Once you reach the line containing "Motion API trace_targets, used" in the data below, restate each line word for word up to and including the one containing "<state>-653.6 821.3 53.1".

(Beginning of DATASET RECORDS)

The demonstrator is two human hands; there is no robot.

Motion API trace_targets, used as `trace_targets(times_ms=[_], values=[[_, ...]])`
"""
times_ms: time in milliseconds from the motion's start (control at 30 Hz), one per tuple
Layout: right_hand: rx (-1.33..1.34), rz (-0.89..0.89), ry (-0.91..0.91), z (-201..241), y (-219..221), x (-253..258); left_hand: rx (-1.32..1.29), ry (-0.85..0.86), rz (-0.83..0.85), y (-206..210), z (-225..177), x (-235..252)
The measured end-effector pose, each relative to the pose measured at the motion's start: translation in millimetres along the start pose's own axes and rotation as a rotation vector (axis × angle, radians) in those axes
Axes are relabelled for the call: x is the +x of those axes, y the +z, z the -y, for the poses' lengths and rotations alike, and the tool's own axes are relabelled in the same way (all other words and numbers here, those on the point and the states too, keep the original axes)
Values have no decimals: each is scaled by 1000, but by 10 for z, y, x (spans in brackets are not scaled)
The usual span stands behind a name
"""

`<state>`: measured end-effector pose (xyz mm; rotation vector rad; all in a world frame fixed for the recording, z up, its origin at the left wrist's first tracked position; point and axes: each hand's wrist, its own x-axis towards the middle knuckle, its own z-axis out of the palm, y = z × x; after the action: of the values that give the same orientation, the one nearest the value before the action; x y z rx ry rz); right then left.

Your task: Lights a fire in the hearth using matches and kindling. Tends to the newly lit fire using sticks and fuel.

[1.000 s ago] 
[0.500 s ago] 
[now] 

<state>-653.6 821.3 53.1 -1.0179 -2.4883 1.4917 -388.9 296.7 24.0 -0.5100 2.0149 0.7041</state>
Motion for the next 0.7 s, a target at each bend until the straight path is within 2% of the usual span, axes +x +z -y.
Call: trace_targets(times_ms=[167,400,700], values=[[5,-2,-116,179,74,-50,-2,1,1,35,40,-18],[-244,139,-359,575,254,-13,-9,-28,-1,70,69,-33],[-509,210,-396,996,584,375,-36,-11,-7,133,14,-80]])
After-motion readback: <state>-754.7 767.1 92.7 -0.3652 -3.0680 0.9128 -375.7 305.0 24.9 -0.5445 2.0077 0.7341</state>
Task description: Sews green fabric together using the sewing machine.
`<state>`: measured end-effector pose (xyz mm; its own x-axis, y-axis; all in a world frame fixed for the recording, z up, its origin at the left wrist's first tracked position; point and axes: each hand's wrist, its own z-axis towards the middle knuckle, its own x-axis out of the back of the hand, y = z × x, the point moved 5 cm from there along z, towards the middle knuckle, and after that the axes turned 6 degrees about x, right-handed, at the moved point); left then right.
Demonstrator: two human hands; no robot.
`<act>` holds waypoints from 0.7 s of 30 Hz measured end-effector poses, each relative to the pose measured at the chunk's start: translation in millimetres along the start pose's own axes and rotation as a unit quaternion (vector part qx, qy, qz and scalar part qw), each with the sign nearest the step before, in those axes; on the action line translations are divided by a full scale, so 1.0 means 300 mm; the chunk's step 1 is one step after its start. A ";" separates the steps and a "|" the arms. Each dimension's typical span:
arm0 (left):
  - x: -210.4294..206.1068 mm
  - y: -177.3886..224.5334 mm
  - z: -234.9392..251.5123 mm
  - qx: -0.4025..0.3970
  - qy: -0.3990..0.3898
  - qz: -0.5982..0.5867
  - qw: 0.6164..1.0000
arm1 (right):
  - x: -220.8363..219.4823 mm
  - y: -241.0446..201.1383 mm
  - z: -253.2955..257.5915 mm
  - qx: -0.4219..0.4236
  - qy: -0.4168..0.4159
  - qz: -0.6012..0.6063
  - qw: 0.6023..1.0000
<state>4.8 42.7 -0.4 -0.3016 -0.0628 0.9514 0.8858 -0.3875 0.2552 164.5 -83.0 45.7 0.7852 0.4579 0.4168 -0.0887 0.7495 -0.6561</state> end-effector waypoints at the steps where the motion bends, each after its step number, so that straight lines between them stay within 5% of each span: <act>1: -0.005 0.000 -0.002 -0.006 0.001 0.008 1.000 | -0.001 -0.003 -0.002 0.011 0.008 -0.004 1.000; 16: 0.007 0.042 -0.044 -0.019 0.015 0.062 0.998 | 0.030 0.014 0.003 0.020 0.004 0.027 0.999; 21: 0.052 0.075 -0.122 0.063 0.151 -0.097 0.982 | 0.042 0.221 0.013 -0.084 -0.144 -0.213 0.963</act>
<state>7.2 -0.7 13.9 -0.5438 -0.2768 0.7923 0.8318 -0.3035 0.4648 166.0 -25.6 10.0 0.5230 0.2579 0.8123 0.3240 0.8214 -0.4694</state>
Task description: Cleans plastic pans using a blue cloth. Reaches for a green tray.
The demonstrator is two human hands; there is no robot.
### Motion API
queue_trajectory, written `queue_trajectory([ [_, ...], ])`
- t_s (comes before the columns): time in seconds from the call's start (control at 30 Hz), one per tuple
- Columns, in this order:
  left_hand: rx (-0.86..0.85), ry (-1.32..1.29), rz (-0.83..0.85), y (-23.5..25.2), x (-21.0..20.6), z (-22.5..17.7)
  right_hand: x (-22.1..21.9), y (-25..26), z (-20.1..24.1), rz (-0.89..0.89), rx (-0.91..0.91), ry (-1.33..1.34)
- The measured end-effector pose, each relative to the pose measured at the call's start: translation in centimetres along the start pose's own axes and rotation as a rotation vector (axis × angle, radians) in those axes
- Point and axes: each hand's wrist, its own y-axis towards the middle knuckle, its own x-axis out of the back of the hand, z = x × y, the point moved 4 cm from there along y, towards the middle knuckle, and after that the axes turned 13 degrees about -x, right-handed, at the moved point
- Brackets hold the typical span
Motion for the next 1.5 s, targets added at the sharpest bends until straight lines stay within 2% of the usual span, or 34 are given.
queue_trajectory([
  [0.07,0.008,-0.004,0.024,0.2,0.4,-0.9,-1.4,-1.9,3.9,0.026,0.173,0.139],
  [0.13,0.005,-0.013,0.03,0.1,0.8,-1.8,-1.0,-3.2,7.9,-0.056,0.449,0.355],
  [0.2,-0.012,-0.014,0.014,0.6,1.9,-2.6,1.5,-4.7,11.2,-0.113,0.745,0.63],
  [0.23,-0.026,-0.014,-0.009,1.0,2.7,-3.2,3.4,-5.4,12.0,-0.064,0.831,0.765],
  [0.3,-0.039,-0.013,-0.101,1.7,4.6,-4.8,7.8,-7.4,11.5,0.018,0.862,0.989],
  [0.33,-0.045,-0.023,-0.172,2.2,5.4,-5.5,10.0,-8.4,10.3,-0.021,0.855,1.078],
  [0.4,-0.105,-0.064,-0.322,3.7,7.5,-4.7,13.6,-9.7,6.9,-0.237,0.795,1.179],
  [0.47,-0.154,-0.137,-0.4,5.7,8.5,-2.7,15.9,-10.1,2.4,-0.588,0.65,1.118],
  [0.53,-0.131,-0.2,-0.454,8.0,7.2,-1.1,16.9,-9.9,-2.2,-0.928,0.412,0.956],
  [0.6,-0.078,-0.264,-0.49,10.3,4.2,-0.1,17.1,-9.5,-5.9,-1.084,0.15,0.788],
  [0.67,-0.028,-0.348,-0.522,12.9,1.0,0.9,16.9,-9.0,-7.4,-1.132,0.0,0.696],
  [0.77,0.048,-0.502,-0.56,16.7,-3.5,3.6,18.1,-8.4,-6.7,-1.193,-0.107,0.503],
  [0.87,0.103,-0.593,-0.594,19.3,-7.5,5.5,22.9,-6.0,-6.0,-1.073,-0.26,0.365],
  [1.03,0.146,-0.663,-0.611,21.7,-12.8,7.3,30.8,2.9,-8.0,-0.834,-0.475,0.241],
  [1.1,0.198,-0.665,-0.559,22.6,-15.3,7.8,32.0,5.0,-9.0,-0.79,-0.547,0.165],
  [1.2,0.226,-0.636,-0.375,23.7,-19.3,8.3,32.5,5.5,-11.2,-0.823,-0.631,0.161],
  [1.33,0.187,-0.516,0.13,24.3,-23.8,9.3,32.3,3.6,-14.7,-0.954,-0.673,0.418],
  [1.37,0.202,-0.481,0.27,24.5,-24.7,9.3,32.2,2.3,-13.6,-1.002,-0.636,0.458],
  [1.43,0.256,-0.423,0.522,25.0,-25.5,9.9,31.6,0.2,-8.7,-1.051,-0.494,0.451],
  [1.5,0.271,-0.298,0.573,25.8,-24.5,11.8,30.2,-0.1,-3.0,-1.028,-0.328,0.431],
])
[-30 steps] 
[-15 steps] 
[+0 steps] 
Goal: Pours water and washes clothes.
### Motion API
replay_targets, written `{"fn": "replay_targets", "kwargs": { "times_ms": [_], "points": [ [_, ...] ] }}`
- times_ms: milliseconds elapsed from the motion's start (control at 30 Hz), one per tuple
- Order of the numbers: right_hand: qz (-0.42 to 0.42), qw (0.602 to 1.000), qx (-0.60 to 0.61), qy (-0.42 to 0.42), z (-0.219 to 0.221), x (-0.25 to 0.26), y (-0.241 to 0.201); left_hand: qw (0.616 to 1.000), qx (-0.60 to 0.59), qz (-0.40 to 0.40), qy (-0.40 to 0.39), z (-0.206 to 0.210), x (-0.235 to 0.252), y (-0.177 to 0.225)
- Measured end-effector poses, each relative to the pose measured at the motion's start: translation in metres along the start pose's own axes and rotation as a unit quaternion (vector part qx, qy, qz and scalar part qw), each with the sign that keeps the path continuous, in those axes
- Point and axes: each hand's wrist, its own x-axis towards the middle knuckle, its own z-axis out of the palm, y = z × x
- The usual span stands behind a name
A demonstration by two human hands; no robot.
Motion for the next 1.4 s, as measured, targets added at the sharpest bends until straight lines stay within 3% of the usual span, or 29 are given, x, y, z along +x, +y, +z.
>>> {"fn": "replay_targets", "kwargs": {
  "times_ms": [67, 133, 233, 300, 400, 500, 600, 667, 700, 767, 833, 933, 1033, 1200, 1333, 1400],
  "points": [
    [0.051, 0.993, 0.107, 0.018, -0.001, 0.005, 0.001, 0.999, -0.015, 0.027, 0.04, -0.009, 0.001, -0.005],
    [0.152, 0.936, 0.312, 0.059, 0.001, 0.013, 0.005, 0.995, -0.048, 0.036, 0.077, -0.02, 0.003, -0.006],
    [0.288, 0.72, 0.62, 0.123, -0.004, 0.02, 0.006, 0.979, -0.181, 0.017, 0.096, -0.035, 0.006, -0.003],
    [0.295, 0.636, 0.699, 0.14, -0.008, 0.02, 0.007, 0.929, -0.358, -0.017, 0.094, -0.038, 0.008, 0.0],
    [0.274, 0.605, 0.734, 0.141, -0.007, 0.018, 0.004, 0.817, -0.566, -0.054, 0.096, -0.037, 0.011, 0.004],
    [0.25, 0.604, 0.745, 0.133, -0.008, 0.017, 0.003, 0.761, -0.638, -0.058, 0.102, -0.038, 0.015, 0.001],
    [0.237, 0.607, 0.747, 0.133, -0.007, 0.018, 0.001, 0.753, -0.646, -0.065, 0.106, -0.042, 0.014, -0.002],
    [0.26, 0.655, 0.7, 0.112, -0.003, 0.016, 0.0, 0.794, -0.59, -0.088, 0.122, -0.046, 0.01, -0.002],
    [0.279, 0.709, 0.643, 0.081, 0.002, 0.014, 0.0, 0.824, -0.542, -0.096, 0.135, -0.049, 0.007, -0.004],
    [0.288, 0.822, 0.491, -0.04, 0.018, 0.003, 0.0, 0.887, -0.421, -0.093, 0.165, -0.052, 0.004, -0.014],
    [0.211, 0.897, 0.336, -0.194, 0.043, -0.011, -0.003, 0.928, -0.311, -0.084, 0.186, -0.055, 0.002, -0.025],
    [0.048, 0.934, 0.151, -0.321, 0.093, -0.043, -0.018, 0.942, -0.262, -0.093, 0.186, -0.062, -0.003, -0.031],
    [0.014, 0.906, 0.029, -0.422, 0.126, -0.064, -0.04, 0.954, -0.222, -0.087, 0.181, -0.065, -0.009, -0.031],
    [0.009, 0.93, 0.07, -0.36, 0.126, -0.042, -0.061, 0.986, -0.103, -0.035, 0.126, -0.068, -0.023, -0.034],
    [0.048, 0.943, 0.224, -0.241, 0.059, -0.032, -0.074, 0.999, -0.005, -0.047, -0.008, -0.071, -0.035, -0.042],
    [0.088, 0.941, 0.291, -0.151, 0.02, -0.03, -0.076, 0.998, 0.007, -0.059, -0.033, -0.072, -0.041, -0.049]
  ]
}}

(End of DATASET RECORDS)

ANSWER:
Motion API trace_targets, used as `trace_targets(times_ms=[_], values=[[_, ...]])`
"""
times_ms: time in milliseconds from the motion's start (control at 30 Hz), one per tuple
Layout: right_hand: rx (-1.33..1.34), rz (-0.89..0.89), ry (-0.91..0.91), z (-201..241), y (-219..221), x (-253..258); left_hand: rx (-1.32..1.29), ry (-0.85..0.86), rz (-0.83..0.85), y (-206..210), z (-225..177), x (-235..252)
The measured end-effector pose, each relative to the pose measured at the motion's start: translation in millimetres along the start pose's own axes and rotation as a rotation vector (axis × angle, radians) in those axes
Axes are relabelled for the call: x is the +x of those axes, y the +z, z the -y, for the poses' lengths and rotations alike, and the tool's own axes are relabelled in the same way (all other words and numbers here, those on the point and the states too, keep the original axes)
Values have no decimals: each is scaled by 1000, but by 10 for z, y, x (spans in brackets are not scaled)
The usual span stands behind a name
"""

`<state>`: measured end-effector pose (xyz mm; rotation vector rad; all in a world frame fixed for the recording, z up, its origin at the left wrist's first tracked position; point and axes: each hand's wrist, its own x-axis towards the middle knuckle, its own z-axis out of the palm, y = z × x; after the action: of the values that give the same orientation, the one nearest the value before the action; x y z rx ry rz); right then left.

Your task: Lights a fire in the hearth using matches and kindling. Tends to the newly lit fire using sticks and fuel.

[1.000 s ago] 
[0.500 s ago] 
[now] 

<state>-653.6 821.3 53.1 -1.0179 -2.4883 1.4917 -388.9 296.7 24.0 -0.5100 2.0149 0.7041</state>

Nothing more belongs to this answer.